Scientists like Ulrik Wisloff have shown that fitness—VO2 max, or aerobic/endurance capacity—is the single best predictor of current and future health. VO2 max is the measure of the maximum volume of oxygen you can use and reflects how well your body takes in and uses oxygen while you exercise.
With that in mind, Wisloff and a team of researchers at the Norwegian University of Science and Technology in Trondheim worked to develop the fitness age calculator, which allows anyone to determine their aerobic capacity and relative fitness age based on their gender, resting heart rate, waist size and exercise routine.
Go to the online calculator at https://www.worldfitnesslevel.org/#/ to determine your fitness age. Gretchen Reynolds, the renowned Phys Ed columnist for the New York Times who first started writing about fitness age last year, was downright giddy when she found out that her fitness age was several years younger than her chronological age.
Reynolds’ latest story about fitness age centered around individuals from this year’s Senior Olympics based off a study done by Wisloff and Dr. Pamela Peeke, who is an assistant professor of medicine at the University of Maryland.
It’s worth noting that Senior Olympians—competitors are 50 years and older—are not professional athletes and many of them did not begin to train seriously until later in life. The study revealed that the athletes’ average chronological age was 68, but their average fitness age was 43. My chronological age is 38, but my fitness age is under 20. What do these numbers mean?
“If we believe in epidemiological data, it will translate into huge differences,” Wisloff said in an e-mail. “For instance, we recently showed that individuals (who) manage to stay at or above the expected fitness age for their age group have about 80 percent less chance of dying from all causes the next 24 years compared with those that had a fitness level below 85 percent of the average for their age group.
“The risk of dying from cardiovascular diseases was two-fold in those having a fitness level below 85 percent of the average for their age group compared with those having a fitness level at or above the average for their age group. However, it remains to be tested in clinical trials. Such trials are of long term and extremely costly. However, we have started one such trial where we exercise/train more than 1,500 people aged 70-77 years old over five years where the aim is to improve fitness and to really test if that gives more and healthier years (ntnu.edu/cerg/generation100).”
Wisloff didn’t expect such a huge difference between the athletes’ chronological age and fitness age.
“These are not professional athletes and the difference shown is enormous and should theoretically translate into huge differences in expected (life) longevity,” he said.
Reynolds, who is the author of The First 20 Minutes: Surprising Science How We Can Exercise Better, Train Smarter, Live Longer, has run two marathons and has over 10 centuries to her credit—that’s a 100-plus mike bike race—said you don’t have to come close to running a marathon to achieve peak optimum health.

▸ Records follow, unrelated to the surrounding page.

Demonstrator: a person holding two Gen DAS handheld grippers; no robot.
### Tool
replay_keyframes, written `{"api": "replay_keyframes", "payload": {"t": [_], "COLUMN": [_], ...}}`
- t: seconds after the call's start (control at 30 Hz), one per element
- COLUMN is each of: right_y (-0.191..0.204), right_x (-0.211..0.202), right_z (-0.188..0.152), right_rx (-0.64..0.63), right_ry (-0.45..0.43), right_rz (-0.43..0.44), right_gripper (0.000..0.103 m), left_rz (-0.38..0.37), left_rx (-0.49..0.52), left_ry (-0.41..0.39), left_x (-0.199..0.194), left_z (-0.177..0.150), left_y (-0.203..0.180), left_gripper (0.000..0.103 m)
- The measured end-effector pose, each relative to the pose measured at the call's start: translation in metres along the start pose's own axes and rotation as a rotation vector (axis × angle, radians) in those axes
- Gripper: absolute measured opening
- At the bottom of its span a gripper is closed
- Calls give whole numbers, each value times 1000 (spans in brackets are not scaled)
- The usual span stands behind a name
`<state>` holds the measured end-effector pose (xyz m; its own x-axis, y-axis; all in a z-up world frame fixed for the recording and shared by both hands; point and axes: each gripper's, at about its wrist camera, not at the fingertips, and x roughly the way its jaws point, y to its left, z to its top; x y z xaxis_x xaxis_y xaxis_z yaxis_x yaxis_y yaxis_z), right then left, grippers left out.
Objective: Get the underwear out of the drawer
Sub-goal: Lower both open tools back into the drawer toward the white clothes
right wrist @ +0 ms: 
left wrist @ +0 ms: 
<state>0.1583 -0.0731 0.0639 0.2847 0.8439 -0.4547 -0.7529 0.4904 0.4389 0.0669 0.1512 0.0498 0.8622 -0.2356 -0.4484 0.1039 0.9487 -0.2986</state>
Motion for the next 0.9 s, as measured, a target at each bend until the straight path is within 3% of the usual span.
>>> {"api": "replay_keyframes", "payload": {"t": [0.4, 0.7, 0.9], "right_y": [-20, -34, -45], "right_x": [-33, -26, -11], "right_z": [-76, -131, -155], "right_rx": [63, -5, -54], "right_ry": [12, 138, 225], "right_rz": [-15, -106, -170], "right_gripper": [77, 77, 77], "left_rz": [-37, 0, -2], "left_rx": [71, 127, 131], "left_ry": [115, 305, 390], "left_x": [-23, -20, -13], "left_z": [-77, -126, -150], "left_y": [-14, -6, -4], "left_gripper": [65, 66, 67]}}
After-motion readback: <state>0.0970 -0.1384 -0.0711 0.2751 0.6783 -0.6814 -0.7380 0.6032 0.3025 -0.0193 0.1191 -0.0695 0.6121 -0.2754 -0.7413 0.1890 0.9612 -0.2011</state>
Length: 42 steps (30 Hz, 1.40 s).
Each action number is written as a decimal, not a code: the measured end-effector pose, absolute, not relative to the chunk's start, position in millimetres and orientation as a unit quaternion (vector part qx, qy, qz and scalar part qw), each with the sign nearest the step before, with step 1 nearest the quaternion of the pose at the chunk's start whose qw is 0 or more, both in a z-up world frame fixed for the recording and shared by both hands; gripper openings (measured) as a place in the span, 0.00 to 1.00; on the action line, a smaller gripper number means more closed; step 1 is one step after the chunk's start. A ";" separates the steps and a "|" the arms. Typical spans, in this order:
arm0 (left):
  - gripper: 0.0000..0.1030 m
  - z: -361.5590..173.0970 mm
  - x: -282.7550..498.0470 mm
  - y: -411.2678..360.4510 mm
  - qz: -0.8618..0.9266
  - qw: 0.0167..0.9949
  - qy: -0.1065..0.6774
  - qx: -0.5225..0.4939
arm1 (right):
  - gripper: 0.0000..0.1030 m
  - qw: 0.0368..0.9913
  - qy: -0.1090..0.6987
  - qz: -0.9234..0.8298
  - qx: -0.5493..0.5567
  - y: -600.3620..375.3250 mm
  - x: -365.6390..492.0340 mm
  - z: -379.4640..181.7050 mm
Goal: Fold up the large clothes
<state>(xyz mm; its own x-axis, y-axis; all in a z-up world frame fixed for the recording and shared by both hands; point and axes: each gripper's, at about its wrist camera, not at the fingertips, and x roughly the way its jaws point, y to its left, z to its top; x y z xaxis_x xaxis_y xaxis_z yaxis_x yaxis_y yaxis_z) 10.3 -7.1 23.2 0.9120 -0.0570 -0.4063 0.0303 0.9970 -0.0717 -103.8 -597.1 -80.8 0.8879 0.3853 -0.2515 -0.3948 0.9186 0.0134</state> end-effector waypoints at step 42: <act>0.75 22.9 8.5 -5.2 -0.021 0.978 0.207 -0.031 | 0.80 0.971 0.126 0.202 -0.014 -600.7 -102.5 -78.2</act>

“It’s not like you have to run a marathon to improve your endurance capacity,” said Reynolds, who no longer races competitively but does run everyday. “If someone is in poor shape and starts walking regularly, their endurance capacity improves dramatically. By increasing your activity, you’ll improve your aerobic capacity. It’s one of the easiest things to do. Exercise is the best medicine.”
Unfortunately, as Reynolds noted, statistics show that up to 75 percent of Americans almost get no exercise at all. Reynolds said one doesn’t even have to think of increased activity as exercise.
“Call it going for a walk and time for yourself,” she said. “Gardening, taking the dog for a walk or jog, anything will translate into improved endurance capacity if you haven’t been doing it before. And endurance capacity seems to have a profound effect on how long and how well we live. There is very good science showing your aerobic capacity is the best indicator of how long you’re likely to live, and nothing else seems to matter nearly as much. Even people who smoke and have a real good aerobic capacity are less likely to die than people who don’t smoke and have less aerobic capacity.”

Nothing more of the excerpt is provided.